The goal: Do eight reps to fire up the quads and glutes and spike your heart rate in the process.
Superset No. 2
1. Speed skaters
Visualize the movement of a speed skater on the ice. Start in a high lunge position, with your right foot in front. Load all your weight onto the right foot. Then, explode through the right leg, bringing your right arm across the body while jumping wide to the left — try to jump several feet in that direction. Land with a soft left knee and hip, while your right leg reaches behind you to stabilize in a high lunge. Repeat back and forth.
“For less impact, try a curtsey lunge,” Price says. (That’s the same movement modified with controlled steps instead of jumps.)
The goal: Perform 20 reps to work the glutes, quads and calves. This develops stability and explosiveness and aids abductor/adductor mobility.
2. Kettlebell Romanian deadlifts
Stand with feet hip-width apart and the kettlebell between your feet. With flat back, proud shoulders and a soft bend in the elbows, deadlift the weight away from the floor, coming to a full upright stance.
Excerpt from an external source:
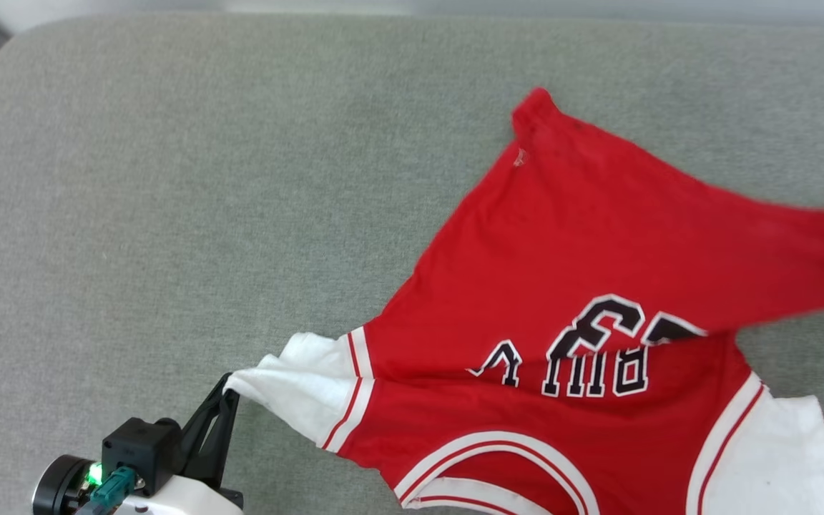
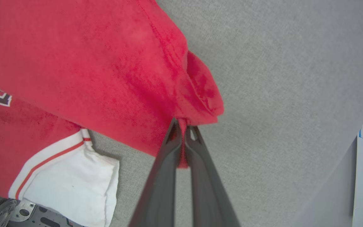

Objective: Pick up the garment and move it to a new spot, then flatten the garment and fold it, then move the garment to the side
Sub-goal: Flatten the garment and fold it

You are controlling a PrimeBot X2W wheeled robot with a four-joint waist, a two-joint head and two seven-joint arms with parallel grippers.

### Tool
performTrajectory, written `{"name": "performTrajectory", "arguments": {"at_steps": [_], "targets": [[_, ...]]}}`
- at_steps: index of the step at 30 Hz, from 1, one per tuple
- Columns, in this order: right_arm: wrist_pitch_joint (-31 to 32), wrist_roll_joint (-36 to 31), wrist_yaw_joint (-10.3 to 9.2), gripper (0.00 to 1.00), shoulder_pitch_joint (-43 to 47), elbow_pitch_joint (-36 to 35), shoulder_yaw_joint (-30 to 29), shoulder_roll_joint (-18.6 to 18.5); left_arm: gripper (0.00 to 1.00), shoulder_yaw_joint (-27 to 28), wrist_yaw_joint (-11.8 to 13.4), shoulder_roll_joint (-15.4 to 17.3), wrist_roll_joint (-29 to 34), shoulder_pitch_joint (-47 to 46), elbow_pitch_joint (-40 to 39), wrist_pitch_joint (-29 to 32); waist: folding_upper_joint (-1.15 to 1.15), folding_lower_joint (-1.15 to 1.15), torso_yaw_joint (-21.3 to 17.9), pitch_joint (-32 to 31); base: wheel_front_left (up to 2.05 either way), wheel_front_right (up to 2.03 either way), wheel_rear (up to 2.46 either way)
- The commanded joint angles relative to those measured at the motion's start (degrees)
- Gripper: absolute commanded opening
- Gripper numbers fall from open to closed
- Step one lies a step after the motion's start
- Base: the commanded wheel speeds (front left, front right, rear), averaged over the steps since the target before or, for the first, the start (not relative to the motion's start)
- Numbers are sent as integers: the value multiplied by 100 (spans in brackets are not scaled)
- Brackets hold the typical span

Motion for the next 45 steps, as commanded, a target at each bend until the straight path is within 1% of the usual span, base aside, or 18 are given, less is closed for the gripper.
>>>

Next, push your hips back while lowering the weight to just above the floor, keeping it close to the legs and inside the knees. Then, return to standing by squeezing your glutes and extending your hips, making sure to keep your core braced and chest proud. Remember: Technique is more important than weight, so use the heaviest kettlebell you can lift without sacrificing form.
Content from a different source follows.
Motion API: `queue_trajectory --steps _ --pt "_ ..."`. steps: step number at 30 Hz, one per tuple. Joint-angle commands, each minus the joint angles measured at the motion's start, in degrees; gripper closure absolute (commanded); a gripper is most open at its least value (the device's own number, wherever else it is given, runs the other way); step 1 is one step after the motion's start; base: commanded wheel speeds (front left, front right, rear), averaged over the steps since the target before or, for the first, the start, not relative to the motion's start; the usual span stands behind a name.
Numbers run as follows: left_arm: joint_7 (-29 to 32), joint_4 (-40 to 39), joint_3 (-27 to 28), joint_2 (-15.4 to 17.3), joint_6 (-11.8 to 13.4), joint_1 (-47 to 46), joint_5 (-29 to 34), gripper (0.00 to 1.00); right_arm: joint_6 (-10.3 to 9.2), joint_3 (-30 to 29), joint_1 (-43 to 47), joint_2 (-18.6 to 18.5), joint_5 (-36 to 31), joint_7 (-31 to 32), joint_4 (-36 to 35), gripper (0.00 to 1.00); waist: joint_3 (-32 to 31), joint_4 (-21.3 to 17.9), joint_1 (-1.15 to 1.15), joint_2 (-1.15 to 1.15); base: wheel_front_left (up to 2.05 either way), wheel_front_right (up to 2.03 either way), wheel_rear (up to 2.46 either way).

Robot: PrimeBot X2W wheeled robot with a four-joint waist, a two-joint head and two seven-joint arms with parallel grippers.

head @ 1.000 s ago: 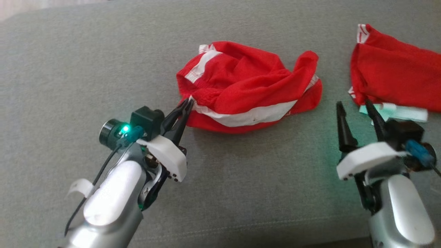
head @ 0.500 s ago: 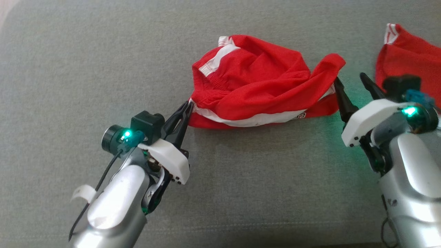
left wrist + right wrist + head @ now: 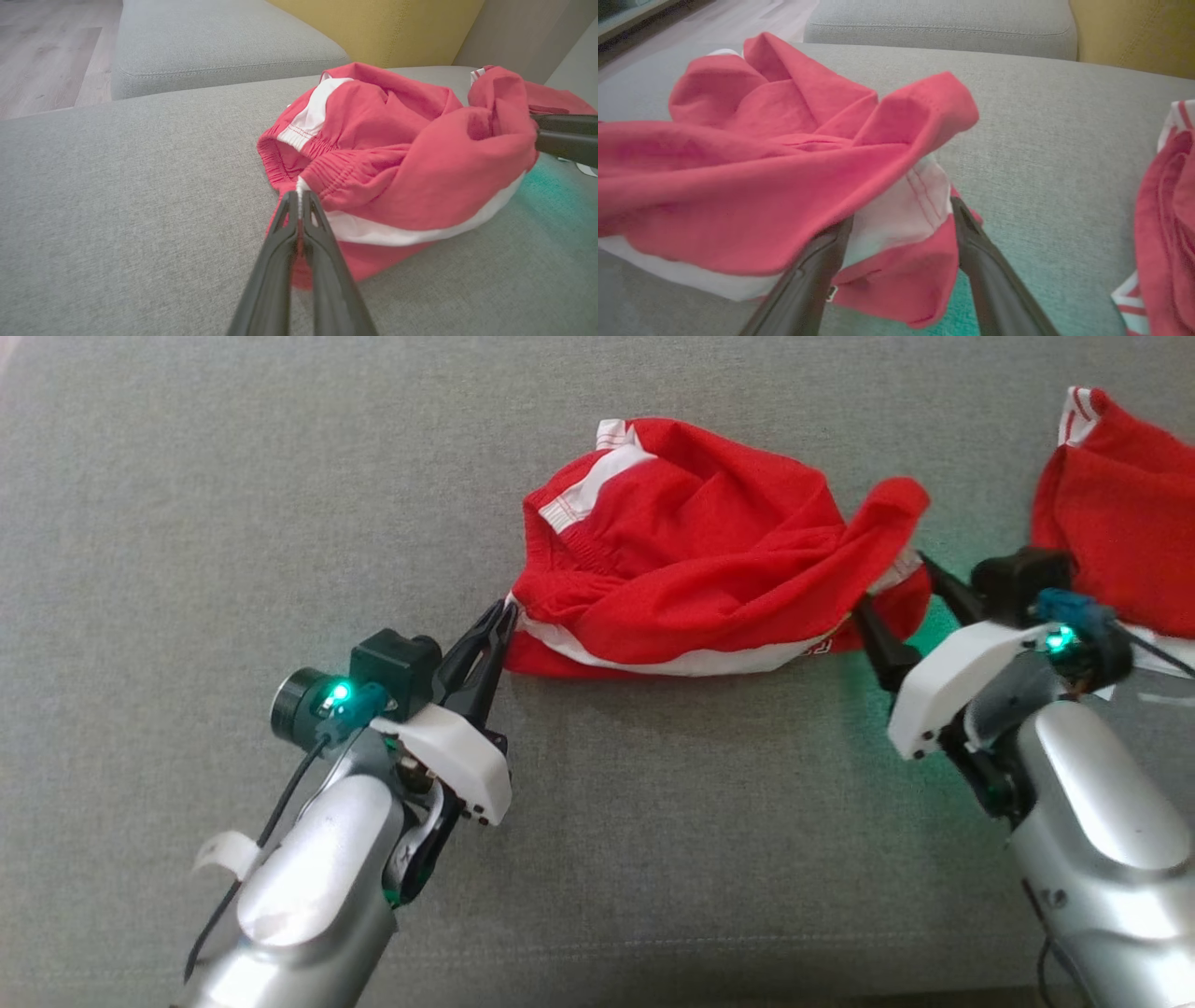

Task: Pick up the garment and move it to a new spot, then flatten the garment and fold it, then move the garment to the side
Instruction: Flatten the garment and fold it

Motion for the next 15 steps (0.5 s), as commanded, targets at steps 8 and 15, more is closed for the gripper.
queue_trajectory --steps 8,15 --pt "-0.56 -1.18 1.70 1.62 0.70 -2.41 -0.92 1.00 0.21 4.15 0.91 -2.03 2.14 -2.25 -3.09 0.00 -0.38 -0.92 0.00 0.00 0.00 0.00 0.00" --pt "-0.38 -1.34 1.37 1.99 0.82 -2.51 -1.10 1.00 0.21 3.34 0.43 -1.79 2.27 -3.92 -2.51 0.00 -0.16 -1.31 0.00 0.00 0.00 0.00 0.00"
“There should be minimal hinging of the knees,” Price says. “You have reached your depth if you feel a deep stretch in the hamstrings, or if your chest is even with your hips, parallel to the floor.”
The goal: Do eight deadlifts to strengthen the posterior chain, especially the hamstrings, glutes and lower back, and to improve mobility in the hamstrings and calves.
The cool down
Run through these stretches twice to help prevent stiffness in the days after your leg strength workout.
From a plank, bend your right knee and bring it up between your arms. Place the outside of your calf/lower leg on the floor, just behind your planted palms. Then, slowly lower your left knee to the floor, keeping your arms straight and chest up. Try to absorb your body weight with the right leg, using your hands and arms to regulate the weight.
The goal: Hold for 30 seconds on each leg to stretch the glutes, IT band and lateral thighs.
2. Runner’s hip stretch
From standing, step the right foot forward into a large lunge. Softly place your left knee on the floor. Your right shin should be vertical — knee directly over ankle — and your torso should be straight with a proud chest. Arms are at your sides. Engage the hips by pushing them forward throughout the movement. For an added stretch in the hip flexors of the rear leg, squeeze your glutes.
The goal: Hold for 30 seconds on each leg to open the hip flexors and stretch the top half of the quads.